In Italia, Ritorno a casa ha visto varie riletture, segnalo quella di Peter Stein del 2013, con Paolo Graziosi nel ruolo di Max e Arianna Scommegna come Ruth. Stein, ha scelto un impianto quasi cinematografico, una scenografia “realistica”, poltrona al centro, scala sul fondo, ambientazione povera ma inquietante, per mostrare ancora come la violenza di Pinter dorma sotto la superficie della quotidianità.
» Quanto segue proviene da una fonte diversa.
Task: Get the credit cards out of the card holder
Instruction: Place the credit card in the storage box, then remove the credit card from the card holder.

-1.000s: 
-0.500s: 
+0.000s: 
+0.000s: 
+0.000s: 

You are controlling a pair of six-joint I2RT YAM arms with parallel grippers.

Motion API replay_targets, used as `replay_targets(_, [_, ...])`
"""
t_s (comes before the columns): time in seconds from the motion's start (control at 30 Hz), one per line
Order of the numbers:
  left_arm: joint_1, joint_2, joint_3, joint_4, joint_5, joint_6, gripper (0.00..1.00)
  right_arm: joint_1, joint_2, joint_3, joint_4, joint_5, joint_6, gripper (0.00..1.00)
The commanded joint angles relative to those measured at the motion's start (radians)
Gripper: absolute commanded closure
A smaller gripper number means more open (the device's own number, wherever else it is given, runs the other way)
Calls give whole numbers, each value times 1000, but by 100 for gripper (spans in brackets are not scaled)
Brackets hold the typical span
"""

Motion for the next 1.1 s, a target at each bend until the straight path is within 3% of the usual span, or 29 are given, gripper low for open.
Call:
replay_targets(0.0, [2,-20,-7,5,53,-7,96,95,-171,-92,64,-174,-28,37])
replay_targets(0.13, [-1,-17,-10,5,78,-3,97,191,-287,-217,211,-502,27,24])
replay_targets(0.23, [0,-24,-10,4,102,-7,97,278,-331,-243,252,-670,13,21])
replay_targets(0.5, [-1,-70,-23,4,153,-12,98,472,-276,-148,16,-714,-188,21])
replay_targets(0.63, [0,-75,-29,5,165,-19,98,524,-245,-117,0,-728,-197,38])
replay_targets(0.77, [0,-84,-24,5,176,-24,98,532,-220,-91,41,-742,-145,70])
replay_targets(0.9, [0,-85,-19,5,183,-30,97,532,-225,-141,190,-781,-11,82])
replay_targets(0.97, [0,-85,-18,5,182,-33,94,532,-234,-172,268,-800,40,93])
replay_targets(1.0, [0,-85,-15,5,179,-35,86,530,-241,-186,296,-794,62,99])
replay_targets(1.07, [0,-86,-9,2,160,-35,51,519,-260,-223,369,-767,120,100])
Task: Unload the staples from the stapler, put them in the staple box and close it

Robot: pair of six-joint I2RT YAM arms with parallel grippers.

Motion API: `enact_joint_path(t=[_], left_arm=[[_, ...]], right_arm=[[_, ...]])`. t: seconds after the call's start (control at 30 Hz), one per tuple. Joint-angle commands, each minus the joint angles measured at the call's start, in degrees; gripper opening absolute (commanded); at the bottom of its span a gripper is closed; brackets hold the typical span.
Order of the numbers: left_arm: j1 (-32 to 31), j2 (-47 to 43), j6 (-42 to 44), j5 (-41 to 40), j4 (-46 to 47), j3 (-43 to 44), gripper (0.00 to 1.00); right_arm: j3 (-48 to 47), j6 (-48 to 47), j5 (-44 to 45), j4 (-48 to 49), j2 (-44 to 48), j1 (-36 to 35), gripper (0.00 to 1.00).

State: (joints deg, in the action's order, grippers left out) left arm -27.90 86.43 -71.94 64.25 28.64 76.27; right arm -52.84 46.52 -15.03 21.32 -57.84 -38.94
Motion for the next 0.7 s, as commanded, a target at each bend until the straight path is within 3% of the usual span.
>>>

La versione che vedremo al LAC invece è quella diretta da Massimo Popolizio, già al Piccolo Teatro di Milano, che punta sul carattere “pericolosamente divertente” del testo, evidenziando l’humour nero e la fisicità della tensione. Come Stein anche Popolizio sembra rifarsi all’estetica cinematografica. Le note di produzione richiamano la casa di periferia, gli uomini con il loro crudo maschilismo, Ruth che ribalta tutto l’assetto.